Years ago, a student asked me at orientation what qualities he would need to be successful in my Freshman English class. The question was odd but perhaps useful. I came up with three qualities. First was curiosity: a readiness to learn about things that haven’t interested you. Forget that you never liked chemistry or poetry. (And if you can’t feel curious, learn to fake it—develop a convincing “interested face.”) Second was civility: a capacity to hear challenging things and remain respectful. Education opens your mind, brings new information, and explores new ideas. Sometimes that’s uncomfortable, but we behave well with each other. The final one was tenacity, of course—a persistent determination. No matter how hard this is, you’re going to give it a good try.
For me, curiosity is first. Always. Maybe it’s because I am ambidextrous—or ambisinistrous, as I used to joke about my handwriting on the blackboard—but I am fascinated with intersections between fields and the blurring of disciplinary lines. As a student, I first majored in art, then psychology—thought about geology and theology—and, finally, English. Everything I was interested in could be found in literature (and it was better written). I began teaching Contemporary Literature at UW–Marathon County and met my husband. Rather than write my thesis, I married him, dear reader.
Here was another area of intersection. My husband Lane was a business lawyer, starting a practice from another place on the intellectual spectrum. Learning to fuse my teaching and community arts outreach with Lane’s business skills and civic commitment was a fascinating process. (When we got married, the university thought I’d gone Establishment, and the community thought he’d gone crazy. Probably they were both right.)

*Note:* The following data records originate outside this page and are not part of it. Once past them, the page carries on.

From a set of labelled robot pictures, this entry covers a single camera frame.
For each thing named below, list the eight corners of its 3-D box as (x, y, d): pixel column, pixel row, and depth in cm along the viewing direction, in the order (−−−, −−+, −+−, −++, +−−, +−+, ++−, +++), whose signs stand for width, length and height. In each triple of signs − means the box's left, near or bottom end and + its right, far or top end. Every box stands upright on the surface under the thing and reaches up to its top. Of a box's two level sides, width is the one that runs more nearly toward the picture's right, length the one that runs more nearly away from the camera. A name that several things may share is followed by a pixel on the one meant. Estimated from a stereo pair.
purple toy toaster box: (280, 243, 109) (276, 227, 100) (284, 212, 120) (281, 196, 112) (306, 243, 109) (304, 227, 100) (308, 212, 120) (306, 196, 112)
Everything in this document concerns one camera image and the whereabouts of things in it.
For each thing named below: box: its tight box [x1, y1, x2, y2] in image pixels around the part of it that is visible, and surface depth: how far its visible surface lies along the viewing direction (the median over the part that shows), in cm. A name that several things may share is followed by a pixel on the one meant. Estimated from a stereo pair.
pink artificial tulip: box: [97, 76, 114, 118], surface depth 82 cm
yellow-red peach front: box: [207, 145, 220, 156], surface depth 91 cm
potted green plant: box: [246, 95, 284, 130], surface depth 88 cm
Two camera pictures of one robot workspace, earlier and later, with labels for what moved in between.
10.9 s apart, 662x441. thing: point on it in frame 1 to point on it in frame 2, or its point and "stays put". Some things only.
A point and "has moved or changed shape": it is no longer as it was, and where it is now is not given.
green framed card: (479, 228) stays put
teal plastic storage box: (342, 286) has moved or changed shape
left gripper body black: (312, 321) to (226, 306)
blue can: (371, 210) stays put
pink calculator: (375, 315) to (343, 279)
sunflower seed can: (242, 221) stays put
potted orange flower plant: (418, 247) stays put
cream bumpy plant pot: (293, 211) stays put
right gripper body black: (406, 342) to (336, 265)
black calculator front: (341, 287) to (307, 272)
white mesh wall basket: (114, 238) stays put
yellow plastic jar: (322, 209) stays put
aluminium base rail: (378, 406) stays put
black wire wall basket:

Still, I realized that my interest in interdisciplinary research seemed counterproductive to many. I wanted professionally to explore intersecting relationships between poetry and painting, or fiction and the visual artist; this exploration wasn’t always supported by the university. I was also riveted by etymology, where words come from and the metaphors they embody.
Our language was created from concrete comparisons. The word metaphor comes from Greek, meta, to change, and Old Norse, bear, to give birth to. Verse, the word for poetry, comes from the Latin word for the line or furrow the plow makes in the ground. The lines on a page look like furrows—verse and reverse. Science constantly uses metaphors: the bed of a river, a piece of steel (Old High German for to stay), an electron (Greek for amber)—all of them from physical images.
And I wanted to look at crossovers among fields, especially in the arts. When I first read about fractals, I was so excited I e-mailed my kids (I’d never heard of the phenomenon). That a word from Latin fractus meaning “broken” or “fractured” describes repeating patterns in time and space and nature and art is a wonderful thing—everything from a pine cone to a lightning bolt has fractals.
I read recently that in the movie adaptation of The Wizard of Oz, it was not the director but the composer and the lyricist who imagined the change from black-and-white (life in Kansas) to color (life in Oz). How cool is that? I have tried to make these types of leaps and connections in my teaching, and my continuing research explores them as well.
Hence, my delight in the Wisconsin Academy. Not only does it encapsulate my interests, but it focuses increasingly on sharing connections statewide, creating partnerships, and building conversations. According to our mission statement, we are a crucial resource for people who believe that by “foster[ing] a rich and lively creative culture that enhances our quality of life … Wisconsin [will be] thriving and resilient, economically, socially, and environmentally.”
But how do we arrive at this thriving, resilient place?
Because we have not all been “strangers in Egypt,” to use a Biblical metaphor, I believe that our growth and goodness as human beings depend upon transformative access to knowledge through science, to memory through history, and to metaphor through the arts. Whether the focus of our concern is education or immigration or equal rights, we need the imaginative life of stories and poems and paintings as much as we need the crystalline clarity of science and rational thought to inform our discussions—and decisions.
In Homo Aestheticus: Where Art Comes From and Why, author and independent scholar Ellen Dissanayake argues that arts continue to exist in society today because play and ritual have always been essential to human adaptation and survival. We are Homo aestheticus, seekers of beauty, just as much as we are Homo sapiens, creatures of reason: “the arts [allow] us to differentiate the special from the mundane … to cope with unusual or inexplicable occurrences, and to gain a communal focus that enhances our ability to flourish and survive.” It’s this creative tension between beauty and reason that fuels our drive to “make things special” every day.
So what we do through the Academy is both extraordinary and at the same time very basic. Creating interdisciplinary programs and raising money to support these programs, bringing speakers and cultural events to people around the state, assessing our facilities and capabilities, even arguing at Board meetings—they’re all ways we “make things special” for ourselves and generations to come in Wisconsin. I’m excited at the prospect of doing more—and more meaningful—work of this sort over the next two years. I’m also honored to have been elected president by this extraordinary organization.